Recharging Pakistan’s water supplies
Being one of the hotspots for climate change impacts, it made sense that Pakistan was recently asked to co-host World Environment Day along with the United Nation’s Environment Program. Our current government also seems keen to become a pioneer in addressing climate change. Besides aiming to curb pollution, protecting larger parcels of natural areas, and planting an ambitious number of trees, it is good to see more attention being given to the issue of water management, which is another severe problem facing our water-stressed country.
Over the past few years, Pakistan has made some progress in terms of improving access to clean water, decent toilets, and good hygiene. However, there is still a long way to go before we can become a water secure country, especially given the added stresses being caused by ongoing climate change and our growing population.
Over 90% of the available freshwater in Pakistan is used up by the agricultural sector, much of it wasted due to mismanaged irrigational systems, and due to an emphasis on growing water-thirsty cash crops. On the other hand, over 17 million poor people have no choice but to drink dirty water. Ground water is not regulated in Pakistan due to which it is used with reckless abandon to supplement irrigational supplies, or else to replace them in areas where irrigation is perennial or absent. It should thus not be surprising that our ground water supply has been dwindling at an alarming rate as well.
Presently, Pakistan’s water storage capacity is close to 10%, which is very low compared to the world, where the average is about four times as much. Freshwater is neither utilised properly nor adequately stored. On the other hand, flooding is increasing in intensity and frequency. The capacity of hydraulic infrastructure to manage flood volumes is limited, which leads to serious humanitarian and economic impacts, such as the devastation caused after the 2010 mega-floods.
Pakistan needs integrated flood risk management practices that rely on ecosystem-based adaptations instead of ecologically destructive dams to store floodwater. Given these realities, it is encouraging to see the initiation of ‘Recharge Pakistan’, which is a 30-year programme focusing on building the country’s resilience to climate change. This programme rightly aims to use ‘green’ infrastructure such as wetlands, floodplains, and natural depressions to rebuild Pakistan’s water reservoirs. There are over a dozen wetlands on the left and right banks of the Indus, which have been degraded due to pollution and growing population pressures but can be restored using excess floodwaters to recharge groundwater aquifers.

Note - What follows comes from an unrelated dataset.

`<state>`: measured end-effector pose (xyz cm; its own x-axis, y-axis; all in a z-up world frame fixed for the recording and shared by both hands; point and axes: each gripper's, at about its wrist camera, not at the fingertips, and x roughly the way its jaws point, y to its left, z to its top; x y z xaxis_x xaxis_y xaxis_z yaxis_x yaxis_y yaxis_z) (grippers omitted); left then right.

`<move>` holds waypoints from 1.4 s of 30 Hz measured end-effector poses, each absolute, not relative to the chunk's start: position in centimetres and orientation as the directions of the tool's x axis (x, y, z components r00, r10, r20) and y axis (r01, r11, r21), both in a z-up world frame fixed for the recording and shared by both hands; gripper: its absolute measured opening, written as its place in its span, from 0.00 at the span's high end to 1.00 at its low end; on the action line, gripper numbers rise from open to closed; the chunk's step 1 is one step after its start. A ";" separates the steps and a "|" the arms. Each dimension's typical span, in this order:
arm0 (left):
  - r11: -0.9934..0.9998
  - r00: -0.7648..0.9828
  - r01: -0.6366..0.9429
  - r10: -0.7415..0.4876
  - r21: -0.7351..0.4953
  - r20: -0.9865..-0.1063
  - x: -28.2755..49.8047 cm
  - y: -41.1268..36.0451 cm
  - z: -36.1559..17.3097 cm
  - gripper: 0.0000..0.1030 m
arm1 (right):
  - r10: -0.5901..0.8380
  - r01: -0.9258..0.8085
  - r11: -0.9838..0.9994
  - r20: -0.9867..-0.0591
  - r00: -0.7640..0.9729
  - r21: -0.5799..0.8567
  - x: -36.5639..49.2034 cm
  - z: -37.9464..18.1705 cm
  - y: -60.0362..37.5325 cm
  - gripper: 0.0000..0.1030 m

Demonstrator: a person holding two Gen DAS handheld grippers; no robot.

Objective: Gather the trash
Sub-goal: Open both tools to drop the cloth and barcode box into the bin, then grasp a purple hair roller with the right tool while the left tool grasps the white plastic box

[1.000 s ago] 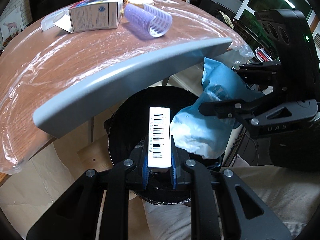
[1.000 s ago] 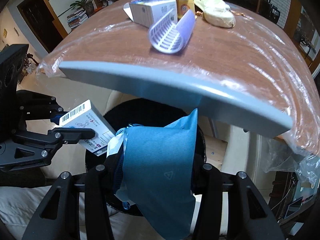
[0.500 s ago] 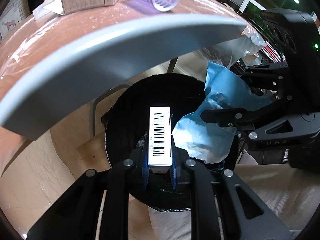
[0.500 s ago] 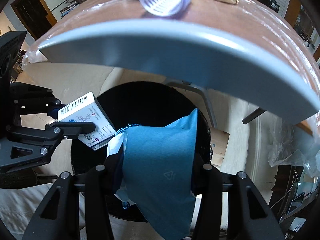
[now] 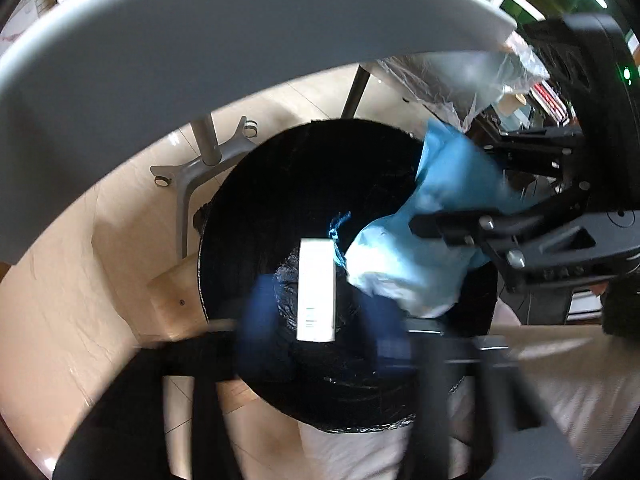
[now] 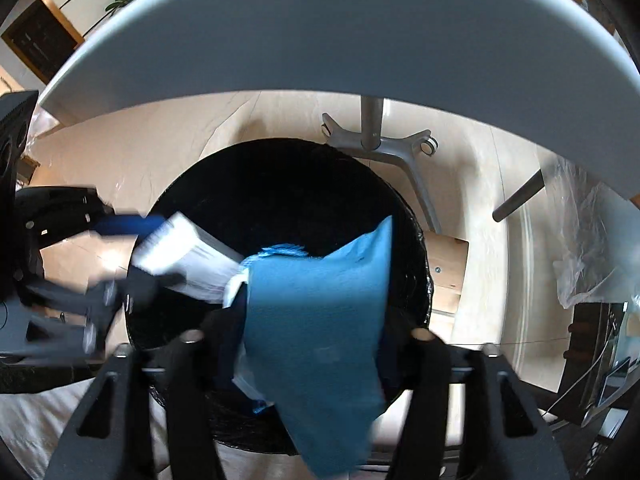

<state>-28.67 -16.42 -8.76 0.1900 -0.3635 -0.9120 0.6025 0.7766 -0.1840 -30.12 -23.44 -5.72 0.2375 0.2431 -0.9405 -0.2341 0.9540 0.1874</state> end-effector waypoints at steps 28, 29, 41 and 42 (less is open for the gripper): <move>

WWF-Pakistan, along with the Ministries of Climate Change and Water Resources (specifically the Federal Flood Commission) are planning to pilot the Recharge Pakistan programme. The initial pilot locations are to be selected based on factors such as flood risks, climate projections, water storage, recharge potential, and needs of the communities. Recharge Pakistan is being launched this year and is meant to be given a billion rupees to pilot its initiative on a couple of sites before it can be replicated more widely. If the programme can go beyond the initial piloting stage, it has the potential of improving the lives of millions of poor people, who directly and indirectly will benefit from replenishment of our ‘green’ infrastructure.
There could be many slips between the cup and the lip during the piloting and replication phases of Recharge Pakistan. But if done right, and taken up by future governments, Recharge Pakistan could make a significant impact on addressing our imminent environmental challenges. It could help mitigate the impact of severe floods and droughts, while at the same time help recharge our groundwater resources and revive ecosystems on which many vulnerable communities along the Indus basin depend.
Published in The Express Tribune, June 18h, 2021.